Examples
Get started
See examples/getStarted/
Sort 5 files simultaneously:
1. from pyppl import PyPPL, Proc, Channel
2. pSort = Proc(desc = 'Sort files.')
3. pSort.input = {"infile:file": Channel.fromPattern("./data/*.txt")}
4. pSort.output = "outfile:file:{{i.infile | fn}}.sorted"
5. pSort.forks = 5
6. pSort.exdir = './export'
7. pSort.script = """
sort -k1r {{i.infile}} > {{o.outfile}}
"""
8. PyPPL().start(pSort).run()
Line 1: Import the modules. Line 2: Define the process with a description. Line 3: Define the input data for the process. Line 4: Define the output. Templates are also applied here. Line 5: Define how many jobs are running simultaneously. Line 6: Set the directory to export the output files. Line 7: Set your script to run. Line 8: Set the starting process and run the pipeline.

> ls -l ./export
total 0
-rw-rw-rw- 1 pwwang pwwang 44 Sep 14 20:50 test1.sorted
-rw-rw-rw- 1 pwwang pwwang 56 Sep 14 20:50 test2.sorted
-rw-rw-rw- 1 pwwang pwwang 59 Sep 14 20:50 test3.sorted
-rw-rw-rw- 1 pwwang pwwang 58 Sep 14 20:50 test4.sorted
-rw-rw-rw- 1 pwwang pwwang 58 Sep 14 20:50 test5.sorted
Infer input channel from dependent process
See examples/inputFromDependent/
If a process depends on another one, the input channel can be inferred from the output channel of the latter process.

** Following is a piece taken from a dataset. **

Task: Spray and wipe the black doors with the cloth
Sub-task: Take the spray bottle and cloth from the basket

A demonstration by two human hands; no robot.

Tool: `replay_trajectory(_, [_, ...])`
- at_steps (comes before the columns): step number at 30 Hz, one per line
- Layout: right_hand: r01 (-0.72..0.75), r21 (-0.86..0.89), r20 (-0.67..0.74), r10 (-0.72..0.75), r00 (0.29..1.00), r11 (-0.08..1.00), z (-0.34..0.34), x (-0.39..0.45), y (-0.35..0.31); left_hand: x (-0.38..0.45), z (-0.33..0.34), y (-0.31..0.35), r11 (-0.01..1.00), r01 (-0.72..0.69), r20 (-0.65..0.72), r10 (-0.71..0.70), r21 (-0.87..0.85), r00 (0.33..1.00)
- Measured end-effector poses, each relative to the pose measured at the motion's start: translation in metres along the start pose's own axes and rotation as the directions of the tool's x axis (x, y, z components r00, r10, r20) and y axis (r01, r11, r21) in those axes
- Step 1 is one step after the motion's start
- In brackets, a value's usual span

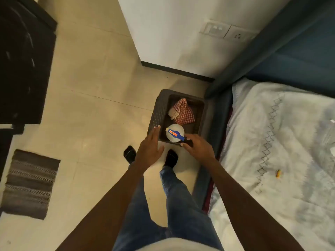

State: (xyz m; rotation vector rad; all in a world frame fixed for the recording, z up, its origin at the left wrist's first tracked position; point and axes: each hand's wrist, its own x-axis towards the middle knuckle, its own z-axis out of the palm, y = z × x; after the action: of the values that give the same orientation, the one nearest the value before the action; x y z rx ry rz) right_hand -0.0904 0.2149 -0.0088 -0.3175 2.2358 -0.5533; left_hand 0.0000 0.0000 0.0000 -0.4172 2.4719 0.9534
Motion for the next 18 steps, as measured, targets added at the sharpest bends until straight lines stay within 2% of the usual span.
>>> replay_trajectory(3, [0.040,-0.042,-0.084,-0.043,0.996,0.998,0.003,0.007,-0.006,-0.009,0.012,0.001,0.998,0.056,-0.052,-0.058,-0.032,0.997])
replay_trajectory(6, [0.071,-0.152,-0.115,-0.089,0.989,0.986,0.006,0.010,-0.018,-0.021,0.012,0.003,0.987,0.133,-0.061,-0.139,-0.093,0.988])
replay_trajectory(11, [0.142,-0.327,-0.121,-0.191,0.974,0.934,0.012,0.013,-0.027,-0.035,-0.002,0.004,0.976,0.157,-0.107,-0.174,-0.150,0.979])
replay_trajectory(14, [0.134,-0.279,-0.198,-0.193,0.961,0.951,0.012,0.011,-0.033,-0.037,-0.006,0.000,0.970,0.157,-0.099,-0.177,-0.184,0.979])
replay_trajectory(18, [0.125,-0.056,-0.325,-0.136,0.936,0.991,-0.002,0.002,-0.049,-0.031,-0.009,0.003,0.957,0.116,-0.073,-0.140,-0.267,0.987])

Sort 5 files and then add line number to each line.
from pyppl import PyPPL, Proc, Channel
pSort = Proc(desc = 'Sort files.')
pSort.input = {"infile:file": Channel.fromPattern("./data/*.txt")}
pSort.output = "outfile:file:{{i.infile | fn}}.sorted"
pSort.forks = 5
pSort.script = """
sort -k1r {{i.infile}} > {{o.outfile}}
"""
pAddPrefix = Proc(desc = 'Add line number to each line.')

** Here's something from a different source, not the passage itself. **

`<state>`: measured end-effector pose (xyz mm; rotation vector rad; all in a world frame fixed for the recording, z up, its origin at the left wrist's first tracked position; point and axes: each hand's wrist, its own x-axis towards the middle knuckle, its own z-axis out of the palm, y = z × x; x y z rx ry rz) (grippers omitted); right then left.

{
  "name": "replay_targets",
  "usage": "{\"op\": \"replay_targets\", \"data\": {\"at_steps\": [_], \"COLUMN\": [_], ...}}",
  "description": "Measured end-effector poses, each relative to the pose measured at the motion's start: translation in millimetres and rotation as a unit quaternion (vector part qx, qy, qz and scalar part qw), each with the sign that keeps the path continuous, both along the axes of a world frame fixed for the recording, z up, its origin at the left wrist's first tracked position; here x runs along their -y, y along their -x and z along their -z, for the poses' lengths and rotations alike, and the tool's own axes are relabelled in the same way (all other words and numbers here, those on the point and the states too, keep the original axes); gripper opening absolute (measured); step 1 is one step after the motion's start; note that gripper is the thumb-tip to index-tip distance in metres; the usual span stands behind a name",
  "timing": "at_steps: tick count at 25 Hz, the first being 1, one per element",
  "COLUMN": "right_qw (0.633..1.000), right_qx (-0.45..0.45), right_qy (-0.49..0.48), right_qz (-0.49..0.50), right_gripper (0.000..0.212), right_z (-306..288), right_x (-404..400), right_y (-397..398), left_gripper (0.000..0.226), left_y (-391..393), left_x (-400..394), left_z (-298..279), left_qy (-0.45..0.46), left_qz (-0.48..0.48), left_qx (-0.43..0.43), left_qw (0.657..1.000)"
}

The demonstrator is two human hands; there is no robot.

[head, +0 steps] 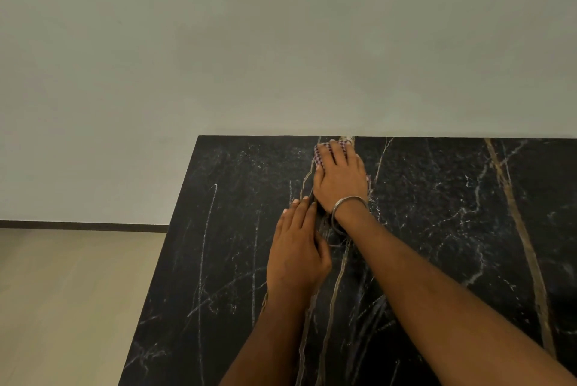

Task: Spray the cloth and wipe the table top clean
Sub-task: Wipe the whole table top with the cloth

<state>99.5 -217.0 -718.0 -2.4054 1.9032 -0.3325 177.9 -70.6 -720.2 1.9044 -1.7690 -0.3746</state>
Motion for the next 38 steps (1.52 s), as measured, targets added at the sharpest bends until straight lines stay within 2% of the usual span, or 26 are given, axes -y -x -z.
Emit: {"op": "replay_targets", "data": {"at_steps": [3,7,10,17,19,22,24,30,33,38], "right_qw": [1.0,0.998,0.996,1.0,1.0,0.997,0.995,0.999,1.0,0.995], "right_qx": [0.004,-0.007,-0.006,0.004,-0.002,-0.007,-0.008,0.006,0.009,-0.004], "right_qy": [0.007,0.02,0.021,0.006,0.012,0.011,0.007,0.006,0.0,-0.003], "right_qz": [-0.014,0.064,0.085,-0.007,0.005,0.078,0.097,0.044,0.01,0.102], "right_gripper": [0.05,0.052,0.052,0.05,0.05,0.051,0.052,0.052,0.051,0.052], "right_z": [-0.9,2.7,2.2,-2.2,-2.4,-0.4,-0.2,-3.7,-6.5,-2.9], "right_x": [-6.3,1.5,-3.2,-56.7,-58.6,-59.9,-66.9,-126.7,-139.5,-135.5], "right_y": [9.7,53.6,53.1,6.9,28.9,69.9,71.3,3.2,6.4,68.5], "left_gripper": [0.057,0.055,0.055,0.051,0.05,0.05,0.049,0.049,0.05,0.051], "left_y": [-1.4,-2.2,-1.7,-8.0,-18.8,-41.4,-54.3,-76.0,-83.4,-88.3], "left_x": [-0.3,-1.1,-1.2,-2.4,-7.8,-16.8,-22.5,-38.3,-50.5,-62.8], "left_z": [0.0,0.8,0.6,-5.4,-6.5,-3.5,-1.0,-3.2,-3.6,2.7], "left_qy": [-0.005,0.005,0.011,0.013,0.013,0.009,0.007,0.003,-0.002,0.001], "left_qz": [0.006,0.003,0.006,0.016,0.031,0.031,0.029,0.013,0.001,0.001], "left_qx": [-0.002,-0.005,-0.003,-0.068,-0.044,-0.017,-0.003,0.017,0.017,0.015], "left_qw": [1.0,1.0,1.0,0.997,0.998,0.999,1.0,1.0,1.0,1.0]}}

pAddPrefix.depends = pSort
# automatically inferred from pSort.output
pAddPrefix.input = "infile:file"
pAddPrefix.output = "outfile:file:{{i.infile | fn}}.ln"
pAddPrefix.exdir = './export'
pAddPrefix.forks = 5
pAddPrefix.script = """
paste -d. <(seq 1 $(wc -l {{i.infile}} | cut -f1 -d' ')) {{i.infile}} > {{o.outfile}}
"""
PyPPL().start(pSort).run()
> head -3 ./export/test1.ln
1.8984
2.663
3.625
Modify input channel
See examples/transformInputChannels/
Sort 5 files, add line numbers, and merge them into one file.
from pyppl import PyPPL, Proc, Channel
pSort = Proc(desc = 'Sort files.')
pSort.input = {"infile:file": Channel.fromPattern("./data/*.txt")}
pSort.output = "outfile:file:{{i.infile | fn}}.sorted"
pSort.forks = 5
pSort.script = """
sort -k1r {{i.infile}} > {{o.outfile}}
"""
pAddPrefix = Proc(desc = 'Add line number to each line.')
pAddPrefix.depends = pSort
pAddPrefix.input = "infile:file" # automatically inferred from pSort.output
pAddPrefix.output = "outfile:file:{{i.infile | fn}}.ln"
pAddPrefix.forks = 5
pAddPrefix.script = """
paste -d. <(seq 1 $(wc -l {{i.infile}} | cut -f1 -d' ')) {{i.infile}} > {{o.outfile}}
"""
pMergeFiles = Proc(desc = 'Merge files, each as a column.')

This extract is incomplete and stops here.